The international ransomware attack that affected the NHS and other organisations on Friday and over the weekend highlighted the severe risks posed by the growing ransomware phenomenon.

Kroll Ontrack has identified over 225 different strains of ransomware, which is a type of malware that blocks access to data on a device or server by encrypting it and has issued the following guidance to reduce risk and mitigate the effects of an attack:

  • Seek help from a data recovery professional before paying the ransom. There are many cases of ransomware victims paying the ransom demanded and not receiving their data back in return. Rather than running this risk, companies should work with data recovery experts who may be able to regain access to data by reverse engineering the malware.
  • Create and follow a backup and recovery plan. Ensure that a plan includes storing the backups offsite.
  • Be prepared by testing backups regularly. Organisations and individuals must be familiar with what is stored in backup archives and ensure the most critical data is accessible should ransomware target backups.
  • Implement security policies. Use the latest anti-virus and anti-malware software and monitor consistently to prevent infection. Always keep your systems up-to-date and apply the latest security patches.
  • Develop IT policies that limit infections on other network resources. Companies should put safeguards in place, so if one device becomes infected with ransomware, it does not permeate throughout the network.
  • Conduct user training, so all employees can spot a potential attack. Make sure employees are aware of best practices to avoid accidentally downloading ransomware or opening up the network to outsiders.

Mishcon de Reya law firm : Joe Hancock, cyber security expert said

 "The malicious software used in the attack infects systems and encrypts their contents - often known as ransomware. These types of attacks have been growing in recent years, but have not been seen at this scale before. The attack can move from system to system laterally, as well as being delivered via malicious e-mails.

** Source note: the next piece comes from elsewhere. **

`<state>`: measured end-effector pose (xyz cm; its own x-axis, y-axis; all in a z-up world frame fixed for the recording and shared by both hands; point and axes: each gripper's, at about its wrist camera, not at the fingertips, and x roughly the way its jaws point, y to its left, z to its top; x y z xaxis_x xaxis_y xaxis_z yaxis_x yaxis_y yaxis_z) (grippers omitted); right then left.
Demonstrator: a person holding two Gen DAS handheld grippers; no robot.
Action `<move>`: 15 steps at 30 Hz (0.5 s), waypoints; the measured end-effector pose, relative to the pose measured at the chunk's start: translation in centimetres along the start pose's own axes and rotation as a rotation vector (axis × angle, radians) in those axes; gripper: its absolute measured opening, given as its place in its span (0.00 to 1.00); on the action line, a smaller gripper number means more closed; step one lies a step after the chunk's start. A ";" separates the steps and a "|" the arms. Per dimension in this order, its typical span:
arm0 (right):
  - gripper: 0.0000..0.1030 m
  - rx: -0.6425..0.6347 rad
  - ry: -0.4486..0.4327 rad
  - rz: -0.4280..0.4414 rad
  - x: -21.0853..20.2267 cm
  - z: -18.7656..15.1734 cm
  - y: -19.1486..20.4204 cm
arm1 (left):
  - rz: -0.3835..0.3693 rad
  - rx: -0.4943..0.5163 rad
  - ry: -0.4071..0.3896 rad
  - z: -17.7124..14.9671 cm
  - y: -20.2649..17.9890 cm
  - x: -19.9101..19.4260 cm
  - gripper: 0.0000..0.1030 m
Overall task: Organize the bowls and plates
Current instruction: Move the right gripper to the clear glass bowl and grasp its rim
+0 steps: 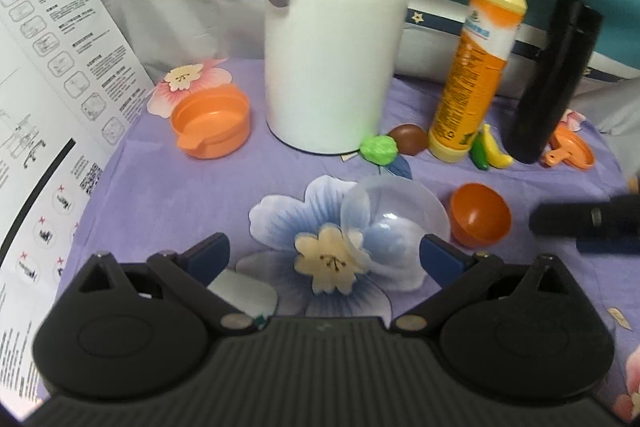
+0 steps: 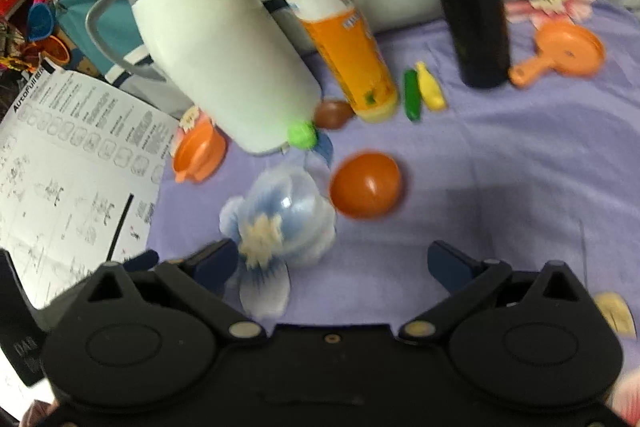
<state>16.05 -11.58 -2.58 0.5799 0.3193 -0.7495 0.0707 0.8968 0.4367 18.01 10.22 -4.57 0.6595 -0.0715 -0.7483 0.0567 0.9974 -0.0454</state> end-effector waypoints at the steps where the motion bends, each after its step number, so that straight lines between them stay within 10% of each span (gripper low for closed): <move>1: 0.94 -0.007 -0.007 0.007 0.5 0.8 0.3 | 0.004 0.004 0.002 0.2 0.0 0.5 1.00; 7: 0.74 -0.026 -0.006 0.061 4.0 4.1 1.7 | 0.013 0.030 0.022 1.0 -0.4 3.4 0.93; 15: 0.50 -0.086 0.054 0.041 8.3 4.6 3.3 | -0.030 0.040 0.068 1.1 -0.1 5.9 0.57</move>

"Much of the blame for this week's specific problem has been laid on organisations using Windows XP, an operating system that is 16 years old and has not been supported by Microsoft for three years. Whilst people are strongly advised to move away from the platform, Windows XP is here to stay - it is embedded within many devices, from MRI machines in the health service to Point of Sale systems in large retailers which cannot be easily or cheaply upgraded.

"There will be a large global investigation into these attacks, and it is probable that some of the perpetrators will be identified. It is unlikely however that all those responsible will be held to account.

"As well as an in-depth investigation, we are now likely to see a strong reaction from governments, speeding up the regulation of crypto currencies such as Bitcoin and anonymous payment mechanisms that allow criminals to profit from such attacks. Somewhat conversely, such mechanisms are often the very thing that also allows new digital businesses to thrive.

"More broadly, a debate is emerging between large tech vendors and the government, as to where responsibility lies for the disclosure of vulnerabilities. It is likely that the National Security Agency (NSA) had previously identified this issue, but for intelligence purposes, chose not to disclose publicly. The damage caused by it being leaked into the wild is now, unfortunately, all too clear."